PLAYLIST – Hommage à Anita Lane
Anita Lane, ce nom presque trop beau pour être vrai, fait naître tout de suite un profond respect chez tout fan de la famille agrandie des Bad Seeds. Tour à tour définie comme muse et inspiratrice de Nick Cave, membre fondatrice des Bad Seeds et reine incontestable du rock rimbaldien, l’australienne, malheureusement décédée ce 28 avril, avait disparu des radars suite à son deuxième album Sex O’Clock (2001), produit par Mick Harvey.

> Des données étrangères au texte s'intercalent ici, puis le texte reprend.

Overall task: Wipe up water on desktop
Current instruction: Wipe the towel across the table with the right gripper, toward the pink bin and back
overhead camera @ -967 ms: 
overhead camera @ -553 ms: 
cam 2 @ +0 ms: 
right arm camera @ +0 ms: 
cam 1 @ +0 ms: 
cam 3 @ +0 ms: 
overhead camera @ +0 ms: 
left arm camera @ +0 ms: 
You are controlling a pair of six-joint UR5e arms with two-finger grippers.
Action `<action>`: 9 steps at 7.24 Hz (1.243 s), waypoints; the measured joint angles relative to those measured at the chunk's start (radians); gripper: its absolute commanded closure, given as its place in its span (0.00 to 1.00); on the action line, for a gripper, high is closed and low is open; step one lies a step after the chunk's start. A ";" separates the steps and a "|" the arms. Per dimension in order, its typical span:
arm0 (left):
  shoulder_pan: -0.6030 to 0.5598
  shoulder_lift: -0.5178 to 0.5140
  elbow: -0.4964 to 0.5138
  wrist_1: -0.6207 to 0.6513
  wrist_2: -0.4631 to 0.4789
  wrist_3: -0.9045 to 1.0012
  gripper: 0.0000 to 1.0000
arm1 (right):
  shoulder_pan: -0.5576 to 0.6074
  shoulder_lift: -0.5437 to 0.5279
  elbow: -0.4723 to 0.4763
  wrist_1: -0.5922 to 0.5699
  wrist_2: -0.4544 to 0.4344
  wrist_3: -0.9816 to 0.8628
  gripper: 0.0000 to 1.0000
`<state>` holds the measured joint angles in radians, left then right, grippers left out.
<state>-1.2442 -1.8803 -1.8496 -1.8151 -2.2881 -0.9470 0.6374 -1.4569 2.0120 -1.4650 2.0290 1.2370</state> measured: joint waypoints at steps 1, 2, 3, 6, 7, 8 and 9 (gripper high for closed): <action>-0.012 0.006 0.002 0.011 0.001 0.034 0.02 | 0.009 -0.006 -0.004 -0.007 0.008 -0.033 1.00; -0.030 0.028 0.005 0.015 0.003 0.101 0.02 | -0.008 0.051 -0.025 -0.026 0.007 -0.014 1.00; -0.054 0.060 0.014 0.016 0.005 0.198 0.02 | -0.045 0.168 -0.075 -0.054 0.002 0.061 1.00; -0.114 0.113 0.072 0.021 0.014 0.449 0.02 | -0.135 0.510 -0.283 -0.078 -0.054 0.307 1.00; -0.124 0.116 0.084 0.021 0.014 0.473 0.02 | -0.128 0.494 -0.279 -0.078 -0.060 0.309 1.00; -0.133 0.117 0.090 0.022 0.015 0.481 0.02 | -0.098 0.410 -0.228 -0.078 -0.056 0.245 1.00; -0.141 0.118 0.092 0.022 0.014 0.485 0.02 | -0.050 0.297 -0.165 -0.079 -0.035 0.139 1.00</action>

A l’époque de The Birthday Party et des proto Bad Seeds, Anita est discrète. Telle une marionnettiste insidieuse de l’ombre, elle écrit les paroles de plusieurs titres phares comme Dead Joe ou From Her To Eternity. Elle est entourée d’une aura de mystère et ce n’est pas sa photo sur l’artwork du premier album des Bad Seeds qui clarifie l’image que l’on se fait d’elle. Qui est donc cette Anita Lane qui fraye allègrement au milieu de toutes ces mauvaises graines ? Avec un sens du brouillage de piste assez inédit, elle collabore avec de nombreux groupes ou artistes qui évoluent dans les mêmes milieux, comme Einstürzende Neubauten, Gudrun Gut, Die Haut ou Barry Adamson. Elle décide alors de sortir un premier album, devenu culte, Dirty Pearl (1993) qui compile plusieurs de ses collaborations, des inédits et reprises, ainsi que des titres solos venus du mini-album Dirty Sings (1988). Mick Harvey est déjà aux manettes, à la production. Il lui reste fidèle et l’embarque sur ses projets d’adaptations des musiques de Gainsbourg en anglais, Anita devenant pour l’occasion sa “Brigitte Bardot”. Elle incarne aussi une autre légende en s’immisçant dans la peau de Nancy Sinatra pour Barry Adamson et sa reprise jazz-coolisé de “These Boots Are Made For Walking”. À travers ses mues musicales et physiques constantes, et sa dimension de joyau noir dont on ne réussit qu’à contempler un éclat après l’autre, Anita Lane bouleverse. Celle qui chantait “You said the World’s girl” nous a laissés bien orphelins en ce mois d’avril 2021, avec ce sentiment étrange de n’avoir pas pu goûter à tout ce qu’elle aurait pu nous offrir. Nous avons alors envie de nous joindre aux Bad Seeds, reprenant en chœur Bob Dylan, et de lui/nous chanter : “Just remember that death is not the end”.